La Bce di fronte ad una economia continentale che sta
attraversando una fase particolarmente bassa del ciclo, non
sembra intenzionata, almeno per ora, a mutare la sua politica
sul costo del denaro (ed è bene che non lo faccia) che è
comunque superiore dell’1 per cento a quello americano.
Altrettanto si può dire della Banca del Giappone che non pare
orientata ad aumentare i tassi al di sopra dello 0 per cento,
nonostante la ripresa dell’economia giapponese dopo un lungo
periodo di recessione sia incoraggiante.
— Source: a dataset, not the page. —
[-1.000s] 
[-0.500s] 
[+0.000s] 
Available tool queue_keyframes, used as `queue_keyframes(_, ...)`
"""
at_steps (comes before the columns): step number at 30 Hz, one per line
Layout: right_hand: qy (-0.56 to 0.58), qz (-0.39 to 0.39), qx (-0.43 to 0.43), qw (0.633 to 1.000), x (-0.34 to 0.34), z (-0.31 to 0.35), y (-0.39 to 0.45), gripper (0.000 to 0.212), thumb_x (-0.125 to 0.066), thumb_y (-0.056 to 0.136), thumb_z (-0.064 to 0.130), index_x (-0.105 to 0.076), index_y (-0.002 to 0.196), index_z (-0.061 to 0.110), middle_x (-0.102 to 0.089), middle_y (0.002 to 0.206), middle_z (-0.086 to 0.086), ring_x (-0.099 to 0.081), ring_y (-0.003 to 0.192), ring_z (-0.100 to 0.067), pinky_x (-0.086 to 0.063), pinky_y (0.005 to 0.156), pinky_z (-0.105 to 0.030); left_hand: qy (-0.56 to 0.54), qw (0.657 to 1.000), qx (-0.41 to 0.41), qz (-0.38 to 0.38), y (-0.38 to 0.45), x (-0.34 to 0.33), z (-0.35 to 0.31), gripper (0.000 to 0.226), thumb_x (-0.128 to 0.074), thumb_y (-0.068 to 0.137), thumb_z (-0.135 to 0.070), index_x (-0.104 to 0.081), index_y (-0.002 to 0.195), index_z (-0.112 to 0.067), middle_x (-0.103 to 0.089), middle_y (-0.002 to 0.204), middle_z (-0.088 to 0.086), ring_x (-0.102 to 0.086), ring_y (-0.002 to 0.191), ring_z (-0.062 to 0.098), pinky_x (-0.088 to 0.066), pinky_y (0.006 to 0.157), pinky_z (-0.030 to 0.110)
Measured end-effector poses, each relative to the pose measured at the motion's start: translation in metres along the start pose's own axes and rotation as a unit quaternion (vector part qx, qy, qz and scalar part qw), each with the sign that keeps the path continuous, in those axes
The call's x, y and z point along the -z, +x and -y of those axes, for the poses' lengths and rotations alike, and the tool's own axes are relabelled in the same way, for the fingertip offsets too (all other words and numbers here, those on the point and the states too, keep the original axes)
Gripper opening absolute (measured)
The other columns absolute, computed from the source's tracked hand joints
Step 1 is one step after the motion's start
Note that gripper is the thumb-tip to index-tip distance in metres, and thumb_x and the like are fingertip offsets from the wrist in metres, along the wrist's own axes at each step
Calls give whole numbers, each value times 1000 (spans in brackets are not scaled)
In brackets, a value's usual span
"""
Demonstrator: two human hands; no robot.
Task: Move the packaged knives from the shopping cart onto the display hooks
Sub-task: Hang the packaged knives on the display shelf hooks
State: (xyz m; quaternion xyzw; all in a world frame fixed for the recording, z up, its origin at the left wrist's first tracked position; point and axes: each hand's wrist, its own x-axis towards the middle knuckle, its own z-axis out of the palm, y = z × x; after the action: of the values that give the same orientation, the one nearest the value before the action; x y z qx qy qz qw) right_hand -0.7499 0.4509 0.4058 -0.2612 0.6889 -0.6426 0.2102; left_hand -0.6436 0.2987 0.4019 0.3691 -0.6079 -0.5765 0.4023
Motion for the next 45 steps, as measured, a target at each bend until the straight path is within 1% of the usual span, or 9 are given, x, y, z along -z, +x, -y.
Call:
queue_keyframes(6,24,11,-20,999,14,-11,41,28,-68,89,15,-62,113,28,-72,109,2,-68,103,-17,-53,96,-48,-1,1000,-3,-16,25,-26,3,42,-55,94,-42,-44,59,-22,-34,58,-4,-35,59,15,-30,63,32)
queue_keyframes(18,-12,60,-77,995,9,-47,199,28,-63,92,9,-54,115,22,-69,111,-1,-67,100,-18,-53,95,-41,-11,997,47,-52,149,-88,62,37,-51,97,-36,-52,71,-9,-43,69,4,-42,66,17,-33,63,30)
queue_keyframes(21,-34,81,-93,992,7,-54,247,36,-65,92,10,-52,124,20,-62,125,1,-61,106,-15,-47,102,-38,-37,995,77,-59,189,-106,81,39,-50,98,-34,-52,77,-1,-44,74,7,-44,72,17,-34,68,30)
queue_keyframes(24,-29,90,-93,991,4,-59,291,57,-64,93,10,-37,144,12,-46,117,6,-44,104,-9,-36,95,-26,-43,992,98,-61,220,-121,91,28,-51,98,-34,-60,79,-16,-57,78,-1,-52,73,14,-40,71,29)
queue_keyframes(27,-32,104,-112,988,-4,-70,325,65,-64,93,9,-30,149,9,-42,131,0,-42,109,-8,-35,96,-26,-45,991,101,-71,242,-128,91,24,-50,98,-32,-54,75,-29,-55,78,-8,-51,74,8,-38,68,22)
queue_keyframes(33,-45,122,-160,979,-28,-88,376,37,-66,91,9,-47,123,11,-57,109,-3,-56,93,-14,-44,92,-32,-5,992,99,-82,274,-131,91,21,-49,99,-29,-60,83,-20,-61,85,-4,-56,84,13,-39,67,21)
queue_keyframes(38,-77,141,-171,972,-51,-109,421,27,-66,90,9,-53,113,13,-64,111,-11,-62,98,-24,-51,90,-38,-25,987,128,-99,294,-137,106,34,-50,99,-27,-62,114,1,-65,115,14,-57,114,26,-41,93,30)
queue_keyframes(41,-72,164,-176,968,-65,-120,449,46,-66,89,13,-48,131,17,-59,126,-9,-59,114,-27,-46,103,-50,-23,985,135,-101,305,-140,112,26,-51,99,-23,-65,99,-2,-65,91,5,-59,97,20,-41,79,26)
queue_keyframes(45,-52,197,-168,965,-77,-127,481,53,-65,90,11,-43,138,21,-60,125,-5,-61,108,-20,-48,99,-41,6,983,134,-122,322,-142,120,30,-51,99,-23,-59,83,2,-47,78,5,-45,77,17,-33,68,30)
Solo fra sei mesi, con
la fine del primo trimestre 2004, se i dati sulla crescita del
Pil e dell’occupazione indicheranno che Europa e Giappone stanno
uscendo dalla loro fase di stallo, ci si potranno attendere
cambiamenti di rotta.
Possiamo sperare che Europa e Giappone
siano finalmente prossimi alla ripresa economica?
Se in Europa alcune riforme strutturali come quelle del mercato
del lavoro, del fisco e della previdenza fossero avviate subito
e concretamente, la sua economia sarebbe spinta verso una nuova
fase di crescita. L’introduzione di maggiore flessibilità nei
contratti di lavoro e il maggiore controllo dei deficit di
bilancio da parte dei governi unito a un minore carico fiscale
cambierebbero le aspettative di imprese e consumatori in senso
positivo e si assisterebbe ad una ripresa di fiducia, che
ridarebbe tono alla domanda aggregata. Sarebbe l’inizio della
risalita che i paesi europei riuniti a Lisbona nel 2000
auspicavano almeno al 3 per cento. Per ora le previsioni del Fmi
indicano tassi medi di crescita per il 2004 nel migliore dei
casi del 2,6 per cento, mentre la crescita americana è attesa ad
oltre il 4 per cento. Un segnale di inversione di questa
tendenza – auspicata da tutti ma per ora solo virtuale - sarebbe
una crescita europea superiore alle attese. Se ciò accadesse, la
distanza con la crescita americana tenderebbe a ridursi, e
l’economia europea si muoverebbe su un sentiero di più marcata
convergenza. Analoghe considerazioni valgono per l’economia
giapponese e degli altri paesi del Pacifico. Se la ripresa si
dimostrerà robusta, non mancheranno di farsi sentire gli effetti
sui tassi e sullo jen. Tuttavia almeno per il Giappone il Fondo
prevede ancora per il prossimo anno una crescita molto contenuta
(1,7 per cento) e al di sotto di quella del 2003.
Quali sono invece le prospettive di
crescita per gli altri paesi?
Le altre aree del mondo secondo il Fmi dovrebbero avere
performance migliori di quelle che hanno avuto nel 2003. La
Cepal, la Commissione delle Nazioni Unite per l’America Latina,
nell’ultimo Rapporto di quest’anno per la verità segnala una
caduta del commercio estero dell’area, mentre secondo il Fmi nel
2004 si dovrebbero avvertire i primi effetti delle politiche di
stabilizzazione adottate nei paesi più grandi, Argentina e
Brasile, e il Pil dovrebbe crescere al 3,6 per cento. Anche
l’Africa dovrebbe riprendere a crescere nel 2004 al 4,8%,
soprattutto in virtù dell’aumento delle ragioni di scambio delle
commodities. Pur se queste previsioni sono positive, è difficile
immaginare che esse da sole siano sufficienti a far cambiare il
barometro dell’economia mondiale. Perché ciò accada, bisognerà
attendere i segnali che verranno da Europa, Giappone e paesi
collegati. Per il Giappone si tratterà di vedere l’effetto del
previsto rallentamento dell’economia cinese, per l’Eurozone si
tratterà di vedere oltre alle difficoltà strutturali già
indicate, quali saranno gli strascichi del mancato rispetto da
parte francese e tedesca della regola del 3% del deficit
rispetto al Pil prevista dal Patto di Stabilità.